I work in the transportation domain, thus I’m fortunate that I get to work with lots of data. In the data analysis part of the task, I have to often perform exploratory analysis. When comes to visualization my all-time favourite is the ** ggplot2** library (R’s plotting library: R is a statistical programming language) which is one of the popular plotting tools. Recently, I also started implementing the same using python due to recent advancements in python libraries. I have observed a significant improvement in python data analysis tools specifically, data manipulation, plotting and machine learning. So, I thought let’s see whether python visualization tools offer similar flexibility or not, like what ggplot2 does. So, I tried several libraries like

**and**

*Matplotlib, Seaborn, Bokeh***. As per my experience, we could utilize seaborn (static plots) and Plotly (interactive plots) for the majority of exploratory analysis tasks with very few lines of codes and avoiding complexity.**

*Plotly*After going through different plotting tools, especially in Python, I have observed that still there are challenges one would face while implementing plots using the Matplotlib and Seaborn library. Especially, when you want it to be publication-ready. During learning, I have gone through these ups and downs. So, let me share my experience here.

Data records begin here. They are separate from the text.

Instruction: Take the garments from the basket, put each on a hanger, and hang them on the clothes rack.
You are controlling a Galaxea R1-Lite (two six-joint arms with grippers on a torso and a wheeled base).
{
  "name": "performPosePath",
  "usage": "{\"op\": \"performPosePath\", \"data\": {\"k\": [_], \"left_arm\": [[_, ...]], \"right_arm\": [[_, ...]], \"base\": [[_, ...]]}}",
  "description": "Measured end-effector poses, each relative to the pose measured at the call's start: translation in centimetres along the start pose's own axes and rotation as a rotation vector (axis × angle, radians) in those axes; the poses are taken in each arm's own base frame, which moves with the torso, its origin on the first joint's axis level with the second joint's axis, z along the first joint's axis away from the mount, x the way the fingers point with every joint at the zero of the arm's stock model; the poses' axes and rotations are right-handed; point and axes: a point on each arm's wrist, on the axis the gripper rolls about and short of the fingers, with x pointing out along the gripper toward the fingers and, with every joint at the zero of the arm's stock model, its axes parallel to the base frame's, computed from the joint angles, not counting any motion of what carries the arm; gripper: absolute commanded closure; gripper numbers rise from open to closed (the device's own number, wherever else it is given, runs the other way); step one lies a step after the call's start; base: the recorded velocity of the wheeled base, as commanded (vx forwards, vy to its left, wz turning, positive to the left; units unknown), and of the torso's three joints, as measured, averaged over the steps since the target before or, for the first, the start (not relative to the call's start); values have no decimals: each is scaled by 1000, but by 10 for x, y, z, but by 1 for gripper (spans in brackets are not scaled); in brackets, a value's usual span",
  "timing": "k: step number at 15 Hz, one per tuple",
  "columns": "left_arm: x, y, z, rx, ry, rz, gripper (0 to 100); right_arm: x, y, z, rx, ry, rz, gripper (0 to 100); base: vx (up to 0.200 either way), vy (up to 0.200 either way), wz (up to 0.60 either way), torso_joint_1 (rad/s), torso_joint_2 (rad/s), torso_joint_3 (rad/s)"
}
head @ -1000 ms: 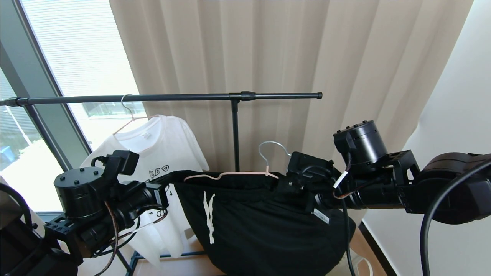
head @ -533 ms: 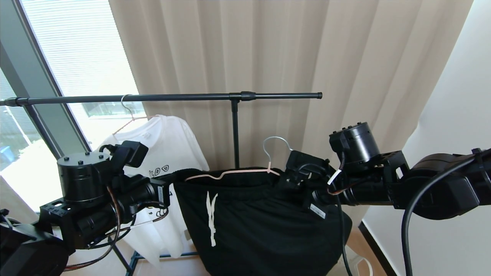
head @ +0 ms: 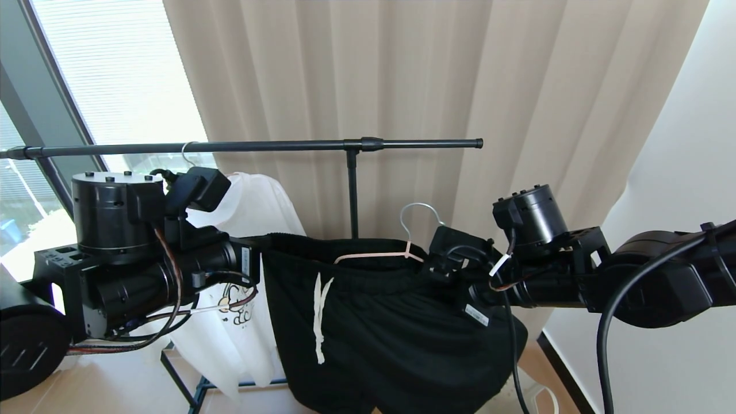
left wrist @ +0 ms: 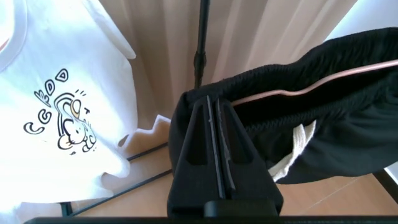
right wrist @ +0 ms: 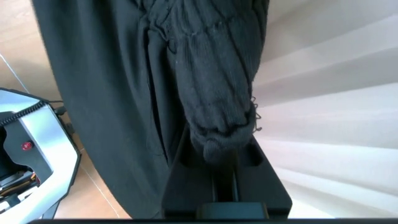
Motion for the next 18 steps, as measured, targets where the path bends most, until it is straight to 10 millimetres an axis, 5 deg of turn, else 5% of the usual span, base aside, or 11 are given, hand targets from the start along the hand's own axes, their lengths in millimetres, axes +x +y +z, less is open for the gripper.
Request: {"op": "performPosePath", "data": {"k": [7, 18], "left_arm": [[-13, -23, 30, 29, 9, -75, 100], [-22, -62, 24, 94, 93, -194, 100]], "right_arm": [[9, -1, 0, 1, -7, -9, 100], [15, -6, 11, 116, -57, -30, 100]], "base": [[0, 0, 0, 0, 0, 0], [0, 0, 0, 0, 0, 0]]}}
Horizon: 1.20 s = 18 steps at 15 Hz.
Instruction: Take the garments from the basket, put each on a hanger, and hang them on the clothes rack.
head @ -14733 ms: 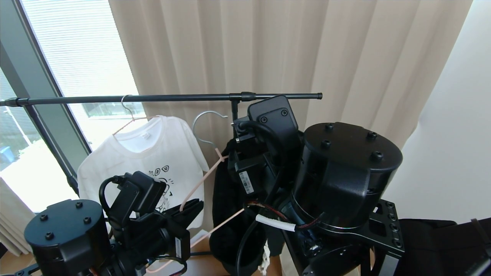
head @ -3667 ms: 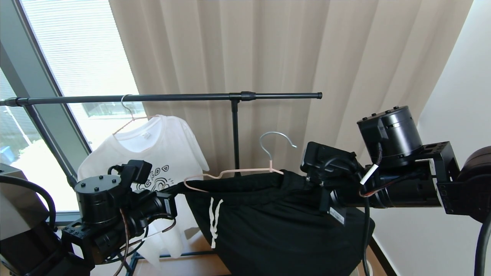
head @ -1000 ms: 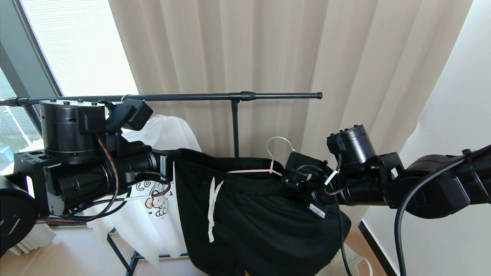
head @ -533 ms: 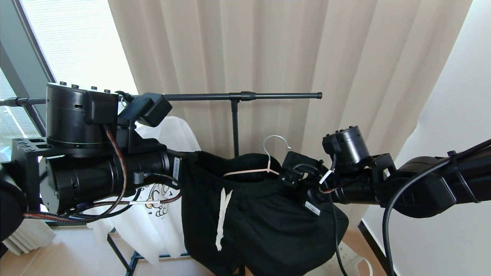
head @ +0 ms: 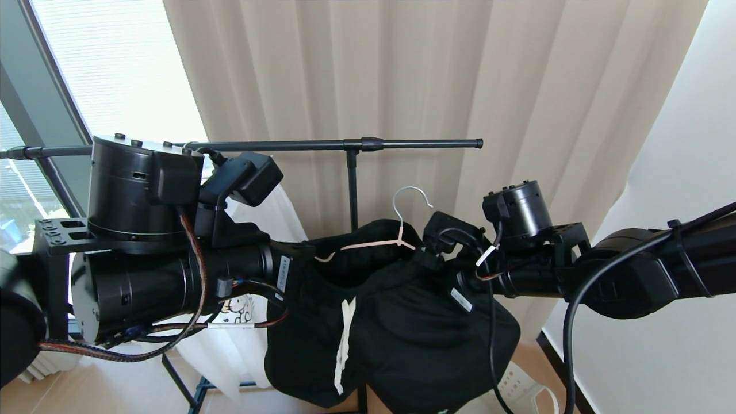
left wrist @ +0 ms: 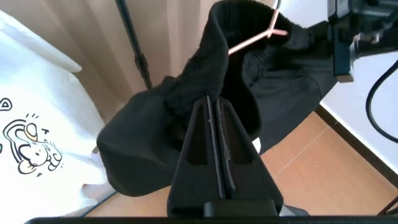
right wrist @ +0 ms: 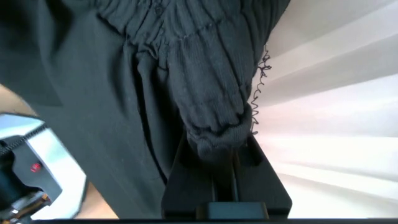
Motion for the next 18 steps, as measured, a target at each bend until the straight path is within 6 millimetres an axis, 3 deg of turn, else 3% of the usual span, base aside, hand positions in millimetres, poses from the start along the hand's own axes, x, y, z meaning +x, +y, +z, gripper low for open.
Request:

The Seaborn library is built on top of the Matplotlib library and also combined with the data structures from pandas. The Seaborn blog series comprised of the following five parts:

*Part-1. Generating different types of plots using seaborn*

*Part-2. Facet, Pair and Joint plots using seaborn*

*Part-3. Seaborn’s style guide and colour palettes*

*Part-4. Seaborn plot modifications (legend, tick, and axis labels etc.)*

*Part-5. Plot saving and miscellaneous*

** In this article, we will explore and learn to generate Facet, Pair and Joint plots using matplotlib and seaborn library.

*The article comprises of the following:*

- Loading libraries
- Loading relevant datasets
- FacetGrid( ) → Wrapper functions [relplot, catplot and lmplot]
- PairGrid( ) → Wrapper function [pairplot]
- JointGrid() → Wrapper function [jointplot]
- Code and dataset
*link*

**Loading Libraries**

The first step is to load relevant plotting libraries.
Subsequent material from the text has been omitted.